## Instructions for the task:
Below is a listing. Set down exactly the lines from the one containing "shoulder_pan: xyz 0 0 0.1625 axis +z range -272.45" through the one containing "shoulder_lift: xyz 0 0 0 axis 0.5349", both ends included, and leave out the rest.

## Stored data:
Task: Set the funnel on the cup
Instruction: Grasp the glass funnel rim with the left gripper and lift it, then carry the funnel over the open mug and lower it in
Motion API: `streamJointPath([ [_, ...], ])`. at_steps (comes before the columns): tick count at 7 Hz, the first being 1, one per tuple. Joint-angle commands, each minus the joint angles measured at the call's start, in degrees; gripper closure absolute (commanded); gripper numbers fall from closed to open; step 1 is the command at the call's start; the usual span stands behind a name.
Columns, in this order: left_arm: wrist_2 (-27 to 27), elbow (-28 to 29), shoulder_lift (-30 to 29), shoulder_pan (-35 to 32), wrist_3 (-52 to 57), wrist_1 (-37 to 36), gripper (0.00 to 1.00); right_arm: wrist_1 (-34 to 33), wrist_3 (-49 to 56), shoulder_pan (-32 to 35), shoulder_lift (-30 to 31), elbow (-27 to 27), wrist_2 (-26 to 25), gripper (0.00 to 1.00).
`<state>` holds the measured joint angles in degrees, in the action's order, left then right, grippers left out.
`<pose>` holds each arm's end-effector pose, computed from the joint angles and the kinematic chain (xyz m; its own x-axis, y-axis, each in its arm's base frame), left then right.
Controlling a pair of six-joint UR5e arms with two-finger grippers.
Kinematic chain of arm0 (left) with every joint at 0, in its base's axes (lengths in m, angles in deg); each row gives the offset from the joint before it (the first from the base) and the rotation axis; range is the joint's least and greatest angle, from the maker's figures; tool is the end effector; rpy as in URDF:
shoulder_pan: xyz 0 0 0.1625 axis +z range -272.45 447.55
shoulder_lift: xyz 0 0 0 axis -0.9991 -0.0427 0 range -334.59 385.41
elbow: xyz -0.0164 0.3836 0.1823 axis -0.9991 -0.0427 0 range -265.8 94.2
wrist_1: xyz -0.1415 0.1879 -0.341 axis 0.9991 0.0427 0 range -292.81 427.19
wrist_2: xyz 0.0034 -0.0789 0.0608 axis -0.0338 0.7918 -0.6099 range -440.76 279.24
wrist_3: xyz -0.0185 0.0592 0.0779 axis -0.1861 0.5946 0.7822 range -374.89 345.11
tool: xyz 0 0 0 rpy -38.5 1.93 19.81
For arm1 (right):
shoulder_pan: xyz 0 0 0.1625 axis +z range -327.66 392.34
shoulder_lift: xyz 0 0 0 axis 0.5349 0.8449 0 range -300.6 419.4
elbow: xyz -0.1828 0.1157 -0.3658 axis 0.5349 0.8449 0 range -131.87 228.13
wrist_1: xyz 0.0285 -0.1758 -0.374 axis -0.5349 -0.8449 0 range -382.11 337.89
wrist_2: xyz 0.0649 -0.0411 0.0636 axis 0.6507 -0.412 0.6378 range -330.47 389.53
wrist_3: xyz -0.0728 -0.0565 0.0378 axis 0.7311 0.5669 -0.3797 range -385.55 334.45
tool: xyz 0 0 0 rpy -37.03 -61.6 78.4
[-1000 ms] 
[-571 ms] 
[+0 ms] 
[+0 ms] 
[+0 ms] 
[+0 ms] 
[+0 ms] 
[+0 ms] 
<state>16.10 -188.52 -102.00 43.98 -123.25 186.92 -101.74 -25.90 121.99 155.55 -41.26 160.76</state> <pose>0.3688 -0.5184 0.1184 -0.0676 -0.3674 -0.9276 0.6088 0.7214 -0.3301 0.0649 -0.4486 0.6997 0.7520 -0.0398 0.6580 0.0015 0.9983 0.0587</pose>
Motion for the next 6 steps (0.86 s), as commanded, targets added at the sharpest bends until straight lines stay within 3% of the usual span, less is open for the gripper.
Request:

## Your response:
shoulder_pan: xyz 0 0 0.1625 axis +z range -272.45 447.55
shoulder_lift: xyz 0 0 0 axis -0.9991 -0.0427 0 range -334.59 385.41
elbow: xyz -0.0164 0.3836 0.1823 axis -0.9991 -0.0427 0 range -265.8 94.2
wrist_1: xyz -0.1415 0.1879 -0.341 axis 0.9991 0.0427 0 range -292.81 427.19
wrist_2: xyz 0.0034 -0.0789 0.0608 axis -0.0338 0.7918 -0.6099 range -440.76 279.24
wrist_3: xyz -0.0185 0.0592 0.0779 axis -0.1861 0.5946 0.7822 range -374.89 345.11
tool: xyz 0 0 0 rpy -38.5 1.93 19.81
For arm1 (right):
shoulder_pan: xyz 0 0 0.1625 axis +z range -327.66 392.34
shoulder_lift: xyz 0 0 0 axis 0.5349 0.8449 0 range -300.6 419.4

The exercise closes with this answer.